*Work to complete:*
Lines of the data that contain the word "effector" are the ones to copy.

*Given information:*
# # # # #

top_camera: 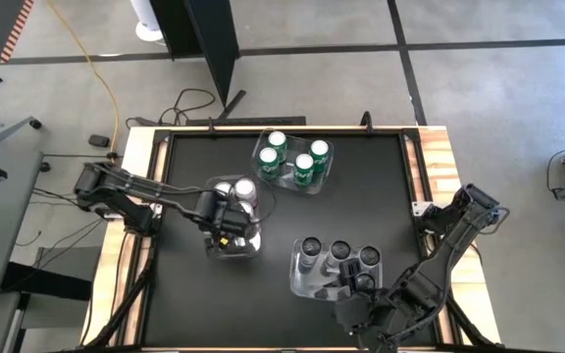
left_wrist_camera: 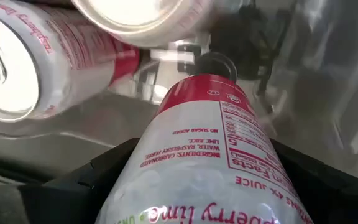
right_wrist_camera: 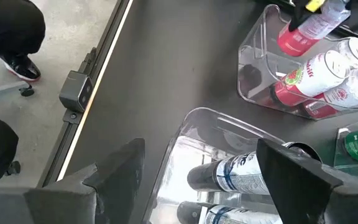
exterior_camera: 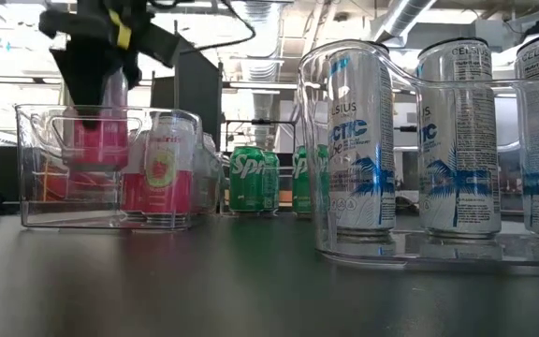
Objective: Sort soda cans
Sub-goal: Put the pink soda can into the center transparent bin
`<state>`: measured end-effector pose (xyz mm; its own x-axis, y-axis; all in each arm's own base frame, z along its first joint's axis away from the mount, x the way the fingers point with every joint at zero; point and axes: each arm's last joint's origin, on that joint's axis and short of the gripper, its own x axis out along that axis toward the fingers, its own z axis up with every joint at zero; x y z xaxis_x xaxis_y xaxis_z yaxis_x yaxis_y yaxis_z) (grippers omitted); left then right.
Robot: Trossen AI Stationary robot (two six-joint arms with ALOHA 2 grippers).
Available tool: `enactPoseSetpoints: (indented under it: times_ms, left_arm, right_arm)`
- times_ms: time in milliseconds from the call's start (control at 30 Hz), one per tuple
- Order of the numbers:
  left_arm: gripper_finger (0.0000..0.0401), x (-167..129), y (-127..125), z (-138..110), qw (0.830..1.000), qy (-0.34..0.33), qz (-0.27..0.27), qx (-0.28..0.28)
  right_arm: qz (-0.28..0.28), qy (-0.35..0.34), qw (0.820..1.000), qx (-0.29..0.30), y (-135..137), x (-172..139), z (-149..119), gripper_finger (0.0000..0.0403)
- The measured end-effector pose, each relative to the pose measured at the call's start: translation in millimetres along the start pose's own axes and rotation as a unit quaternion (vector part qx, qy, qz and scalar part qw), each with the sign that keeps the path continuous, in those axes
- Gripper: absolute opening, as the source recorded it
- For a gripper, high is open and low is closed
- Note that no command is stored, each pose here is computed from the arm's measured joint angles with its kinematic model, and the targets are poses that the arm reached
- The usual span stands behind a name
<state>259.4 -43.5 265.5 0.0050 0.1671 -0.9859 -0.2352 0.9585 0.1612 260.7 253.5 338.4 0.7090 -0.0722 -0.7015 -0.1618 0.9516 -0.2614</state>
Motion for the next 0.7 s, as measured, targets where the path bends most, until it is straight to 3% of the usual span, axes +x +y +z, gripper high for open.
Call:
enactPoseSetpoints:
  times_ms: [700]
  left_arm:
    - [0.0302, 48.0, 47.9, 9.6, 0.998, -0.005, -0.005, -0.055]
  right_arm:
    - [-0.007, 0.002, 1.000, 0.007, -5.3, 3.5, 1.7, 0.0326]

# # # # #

*Response area:*
`<state>`: measured end-effector pose (xyz mm; its own x-axis, y-axis; all in each arm's own base frame, z along its first joint's axis away from the mount, x the way the fingers point with every joint at zero; point and axes: each arm's last joint's origin, on that joint's axis and short of the gripper, its own x axis out along that axis toward the fingers, its own z axis up with every joint at zero; x y z xaxis_x xaxis_y xaxis_z yaxis_x yaxis_y yaxis_z) (grippers omitted); left then right.
- The measured end-effector pose, each relative to the pose measured at the call's start: translation in millimetres along the start pose's own axes and rotation as a unit quaternion (vector part qx, qy, qz and scalar part qw), each with the sign that keeps the path continuous, in those axes

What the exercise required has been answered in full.